THE TASK
Transcribe, leaving out every picture, the lines that run from the start of the listing below through the line with "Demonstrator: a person".

DATA SECTION
= = = = = = =

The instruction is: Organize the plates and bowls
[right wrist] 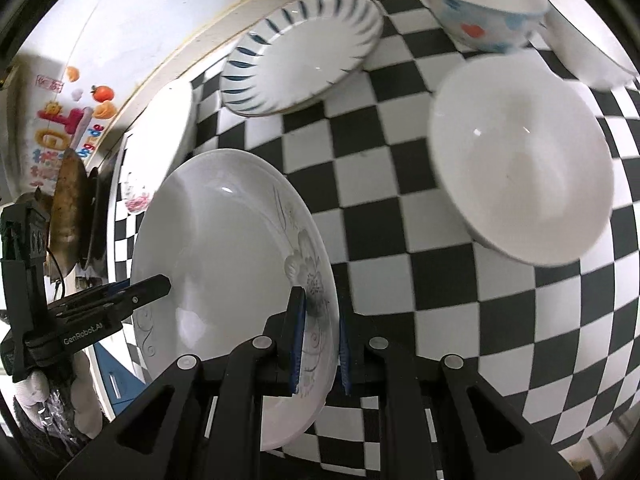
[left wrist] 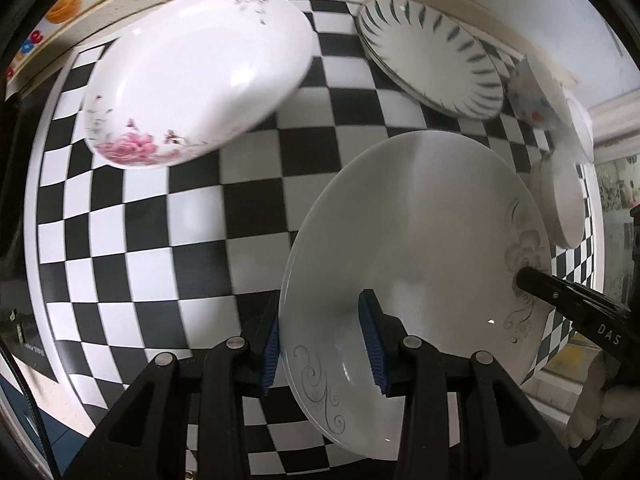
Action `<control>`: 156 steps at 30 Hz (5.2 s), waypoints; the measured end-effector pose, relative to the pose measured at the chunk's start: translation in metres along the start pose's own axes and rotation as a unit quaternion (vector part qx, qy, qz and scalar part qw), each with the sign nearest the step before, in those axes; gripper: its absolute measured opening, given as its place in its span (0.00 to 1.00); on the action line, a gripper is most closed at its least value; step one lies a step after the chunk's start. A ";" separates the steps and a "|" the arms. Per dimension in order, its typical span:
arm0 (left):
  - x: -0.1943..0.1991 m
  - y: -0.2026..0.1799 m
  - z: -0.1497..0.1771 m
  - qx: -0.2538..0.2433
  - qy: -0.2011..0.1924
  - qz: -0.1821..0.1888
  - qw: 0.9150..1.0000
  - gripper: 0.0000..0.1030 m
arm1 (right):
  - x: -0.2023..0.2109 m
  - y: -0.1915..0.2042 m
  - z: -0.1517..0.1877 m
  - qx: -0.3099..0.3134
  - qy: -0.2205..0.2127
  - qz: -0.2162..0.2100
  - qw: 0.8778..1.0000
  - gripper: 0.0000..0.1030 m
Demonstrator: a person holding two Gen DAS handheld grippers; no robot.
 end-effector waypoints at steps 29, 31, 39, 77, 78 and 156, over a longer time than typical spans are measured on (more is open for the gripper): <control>-0.019 -0.021 0.009 -0.005 0.019 -0.025 0.999 0.33 | -0.020 -0.037 0.000 -0.048 0.041 0.007 0.998 0.20; 0.007 -0.004 0.009 0.011 -0.007 -0.025 1.000 0.33 | -0.013 -0.033 0.000 -0.039 0.039 0.016 0.998 0.20; 0.065 0.090 -0.011 0.140 -0.071 -0.005 0.988 0.38 | 0.059 0.041 -0.020 0.041 -0.031 0.036 0.998 0.23; -0.029 0.165 -0.098 0.277 -0.031 -0.004 0.960 0.27 | -0.191 0.172 -0.243 0.192 0.144 -0.023 0.970 0.13; -0.026 0.160 -0.100 0.275 -0.034 -0.004 0.961 0.27 | -0.189 0.173 -0.242 0.192 0.141 -0.023 0.971 0.13; -0.009 -0.050 0.014 -0.030 0.024 -0.053 0.998 0.27 | 0.011 -0.021 0.016 0.030 0.070 0.033 0.997 0.12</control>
Point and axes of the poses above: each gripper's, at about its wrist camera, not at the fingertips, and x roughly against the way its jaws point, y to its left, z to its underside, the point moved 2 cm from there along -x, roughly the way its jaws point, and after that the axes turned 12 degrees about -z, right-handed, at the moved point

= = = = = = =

OUTPUT
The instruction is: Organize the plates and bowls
[right wrist] 
[left wrist] 
Action `<control>`: 156 steps at 30 Hz (5.2 s), waypoints; the measured end-effector pose, relative to the pose measured at the chunk's start: translation in metres along the start pose's own axes and rotation as a unit quaternion (vector part qx, qy, qz and scalar part qw), each with the sign nearest the step before, in those axes; gripper: its absolute measured opening, given as its place in its span (0.00 to 1.00); on the action line, a gripper is most closed at its least value; step one lies a step after the chunk's start. A ";" separates the steps and a "|" the arms. Per dimension in order, its typical span:
arm0 (left):
  - x: -0.1943..0.1991 m
  - y: -0.2026..0.1799 m
  - z: -0.1497..0.1771 m
  - qx: -0.2538..0.2433
  - qy: -0.2011..0.1924
  - qz: -0.1821..0.1888
  - qw: 0.9150..1.0000
  - gripper: 0.0000..0.1030 m
arm1 (right):
  - x: -0.2023..0.2109 m
  - y: -0.1915..0.2042 m
  - z: -0.1517..0.1877 m
  - qx: -0.3099..0.3134
  - qy: -0.2205..0.2127
  - qz: -0.2162..0.2100
  - qw: 0.8778..1.0000
  - gripper: 0.0000..0.1030 m
Demonstrator: a person holding two Gen DAS handheld grippers; no robot.

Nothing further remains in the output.